We deliver gap filled ecosystem flux data in line with the PLUMBER dataset. We refer to the original publication (Ukkola et al. 2022) for data details. Data is provided as two netCDF files per site, one file *Flux.nc contains all ecosystem fluxes while a *Met.nc file contains the matching meteorological values.

Exceptions and processing differences

Contrary to the original PLUMBER data, we report both data for a closed energy balance, and the raw data inputs (on request of some data users). Furthermore, we report both MODIS-based leaf area index (LAI) and fraction of absorbed photosynthetic active radiation (FPAR). Processing of the MODIS data was also altered and now follows a workflow similar to the one integrated in the {phenocamr} package. Data is smoothed using a LOESS based curve fitting with a BIC optimized smoothing kernel, instead of multiple cubic splines.

Half-hourly and daily FLUXNET data output (CSV)

To provide easily readable data as requested by some data users we convert the NetCDF data to a human-readable CSV file adhering to FLUXNET column- and file-naming conventions. These half-hourly files are further downsampled to a daily time step for modelling efforts which require daily data. The daily data should be easily merged on a day by day basis with remote sensing data as provided by the FluxnetEO data product (Walther et al. 2022).

Downsampled daily data is an aggregation of the half-hourly data and not, as would be the case when downloading daily data from an ecosystem flux processing chain, a completely separate product. Some discrepancies therefore exist between the downsampled data and the equivalent daily ecosystem flux product.

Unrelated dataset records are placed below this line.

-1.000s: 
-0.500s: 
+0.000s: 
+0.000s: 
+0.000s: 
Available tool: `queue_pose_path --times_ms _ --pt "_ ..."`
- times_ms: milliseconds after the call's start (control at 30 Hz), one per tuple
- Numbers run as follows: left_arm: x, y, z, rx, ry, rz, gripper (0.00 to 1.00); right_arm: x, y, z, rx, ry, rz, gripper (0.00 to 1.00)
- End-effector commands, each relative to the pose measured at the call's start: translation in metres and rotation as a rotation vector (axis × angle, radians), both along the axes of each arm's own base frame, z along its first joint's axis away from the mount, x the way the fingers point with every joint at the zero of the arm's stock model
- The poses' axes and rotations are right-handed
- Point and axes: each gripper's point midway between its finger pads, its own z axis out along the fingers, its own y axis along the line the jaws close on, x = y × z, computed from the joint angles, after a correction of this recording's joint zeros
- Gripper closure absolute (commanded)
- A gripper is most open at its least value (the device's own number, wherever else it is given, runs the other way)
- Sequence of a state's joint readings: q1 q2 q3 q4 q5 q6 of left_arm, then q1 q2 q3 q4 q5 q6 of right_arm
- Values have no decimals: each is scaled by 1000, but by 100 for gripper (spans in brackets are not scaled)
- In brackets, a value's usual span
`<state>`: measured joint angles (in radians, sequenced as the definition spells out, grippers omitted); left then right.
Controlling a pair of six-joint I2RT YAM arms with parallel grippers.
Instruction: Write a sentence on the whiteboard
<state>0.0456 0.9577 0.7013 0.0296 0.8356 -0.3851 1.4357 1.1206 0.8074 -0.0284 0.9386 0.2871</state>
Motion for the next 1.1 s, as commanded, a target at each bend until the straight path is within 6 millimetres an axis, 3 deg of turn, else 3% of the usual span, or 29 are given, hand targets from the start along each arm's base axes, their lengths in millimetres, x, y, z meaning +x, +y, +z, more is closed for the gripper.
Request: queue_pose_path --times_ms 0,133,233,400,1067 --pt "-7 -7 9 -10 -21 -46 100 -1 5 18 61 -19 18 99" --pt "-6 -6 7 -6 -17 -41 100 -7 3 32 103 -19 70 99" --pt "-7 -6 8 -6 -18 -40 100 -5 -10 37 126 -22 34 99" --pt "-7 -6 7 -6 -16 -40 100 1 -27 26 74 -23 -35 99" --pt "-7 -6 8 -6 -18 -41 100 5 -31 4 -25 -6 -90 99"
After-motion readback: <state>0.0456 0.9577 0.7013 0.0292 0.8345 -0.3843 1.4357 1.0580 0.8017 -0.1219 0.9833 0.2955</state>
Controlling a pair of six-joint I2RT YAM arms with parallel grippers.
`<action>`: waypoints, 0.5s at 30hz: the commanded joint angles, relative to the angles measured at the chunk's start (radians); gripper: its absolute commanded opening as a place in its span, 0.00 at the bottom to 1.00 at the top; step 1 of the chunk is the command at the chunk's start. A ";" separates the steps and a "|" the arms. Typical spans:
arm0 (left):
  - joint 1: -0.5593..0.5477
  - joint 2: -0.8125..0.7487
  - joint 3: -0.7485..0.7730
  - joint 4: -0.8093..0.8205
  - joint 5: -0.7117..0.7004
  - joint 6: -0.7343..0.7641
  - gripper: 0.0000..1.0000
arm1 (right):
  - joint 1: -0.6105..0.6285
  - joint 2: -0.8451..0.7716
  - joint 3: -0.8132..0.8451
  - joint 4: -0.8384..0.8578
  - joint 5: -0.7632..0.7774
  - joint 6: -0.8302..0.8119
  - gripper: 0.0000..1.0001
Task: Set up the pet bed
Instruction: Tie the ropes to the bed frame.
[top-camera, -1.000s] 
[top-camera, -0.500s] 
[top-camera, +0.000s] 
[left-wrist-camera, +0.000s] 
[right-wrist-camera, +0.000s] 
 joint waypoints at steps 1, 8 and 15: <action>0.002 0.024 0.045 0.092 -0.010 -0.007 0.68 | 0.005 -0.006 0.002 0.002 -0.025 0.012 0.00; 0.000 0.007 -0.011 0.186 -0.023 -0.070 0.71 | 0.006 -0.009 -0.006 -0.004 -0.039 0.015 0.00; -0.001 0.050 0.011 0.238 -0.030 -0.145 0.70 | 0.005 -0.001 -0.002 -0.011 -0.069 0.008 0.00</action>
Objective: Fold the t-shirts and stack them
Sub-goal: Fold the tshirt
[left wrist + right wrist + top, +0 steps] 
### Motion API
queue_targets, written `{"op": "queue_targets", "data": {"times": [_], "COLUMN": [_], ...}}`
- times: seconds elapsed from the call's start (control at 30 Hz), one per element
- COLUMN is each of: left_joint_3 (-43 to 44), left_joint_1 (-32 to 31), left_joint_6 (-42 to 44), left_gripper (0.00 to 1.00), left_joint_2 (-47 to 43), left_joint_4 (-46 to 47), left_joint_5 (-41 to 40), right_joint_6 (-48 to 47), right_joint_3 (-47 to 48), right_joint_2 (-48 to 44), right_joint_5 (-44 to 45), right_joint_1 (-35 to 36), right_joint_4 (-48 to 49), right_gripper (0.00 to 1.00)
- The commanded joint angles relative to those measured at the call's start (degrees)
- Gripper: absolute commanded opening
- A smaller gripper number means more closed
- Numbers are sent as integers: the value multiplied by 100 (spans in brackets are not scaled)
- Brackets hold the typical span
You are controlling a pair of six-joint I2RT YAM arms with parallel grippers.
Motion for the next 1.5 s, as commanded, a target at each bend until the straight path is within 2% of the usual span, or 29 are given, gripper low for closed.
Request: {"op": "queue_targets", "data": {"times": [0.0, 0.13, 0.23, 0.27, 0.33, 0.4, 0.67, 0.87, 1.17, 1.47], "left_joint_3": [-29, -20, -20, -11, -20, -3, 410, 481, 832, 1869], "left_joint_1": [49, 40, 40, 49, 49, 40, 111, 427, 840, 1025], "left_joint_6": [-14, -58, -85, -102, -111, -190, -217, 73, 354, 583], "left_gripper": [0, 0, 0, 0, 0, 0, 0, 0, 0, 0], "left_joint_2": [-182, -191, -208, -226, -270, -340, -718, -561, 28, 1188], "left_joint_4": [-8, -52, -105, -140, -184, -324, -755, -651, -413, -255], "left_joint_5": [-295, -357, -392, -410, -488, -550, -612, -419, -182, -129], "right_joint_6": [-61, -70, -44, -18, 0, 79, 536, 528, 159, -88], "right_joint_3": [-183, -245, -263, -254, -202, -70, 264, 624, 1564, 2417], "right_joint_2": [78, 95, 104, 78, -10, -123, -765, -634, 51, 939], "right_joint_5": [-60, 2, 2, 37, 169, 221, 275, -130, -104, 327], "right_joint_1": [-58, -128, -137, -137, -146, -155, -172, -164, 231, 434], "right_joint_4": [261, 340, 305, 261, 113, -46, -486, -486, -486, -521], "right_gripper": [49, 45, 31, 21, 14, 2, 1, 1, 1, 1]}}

rsofun drivers (structured R data)

A final data product derived from the initial gap-filled LSM data are driver data for the rsofun package. In the current setup, in-situ measured model forcing data is combined with GPP and LE values (including their quality-control information) as target data for model calibration.

Additional data cleaning

Information about the longest sequence of full years (365 days) of good-quality gapfilled daily GPP, LE, and LE_CORR data for each site is provided by package data fdk_site_fullyearsequence. This is created by analysis/03_screen_rsofun_data.R. It provides information about the start and end date and the full years for which sequences are available.

Ancillary remote sensing data

For machine learning or other modelling purposes, we provide ancillary MODIS based remote sensing data as described in the FluxnetEO dataset. We refer to the original publication and our FluxnetEO package for easy reading and processing of the data.

Data and code availabilty

Data releases are made public via a Zenodo archive at https://zenodo.org/record/7258291. The processing workflow relies on the FluxDataKit R package and a workflow described in the repository.

Acknowledgements

The flux data kit is part of the LEMONTREE project and funded by Schmidt Futures and under the umbrella of the Virtual Earth System Research Institute (VESRI).

References

Ukkola, Anna M., Gab Abramowitz, and Martin G. De Kauwe. “A flux tower dataset tailored for land model evaluation.” Earth System Science Data 14.2 (2022): 449-461.

Ukkola, A. M., Haughton, N., De Kauwe, M. G., Abramowitz, G., and Pitman, A. J.: FluxnetLSM R package (v1.0): a community tool for processing FLUXNET data for use in land surface modelling, Geosci. Model Dev., 10, 3379-3390, 2017

Walther, Sophia, et al. “A view from space on global flux towers by MODIS and Landsat: the FluxnetEO data set.” Biogeosciences 19.11 (2022): 2805-2840.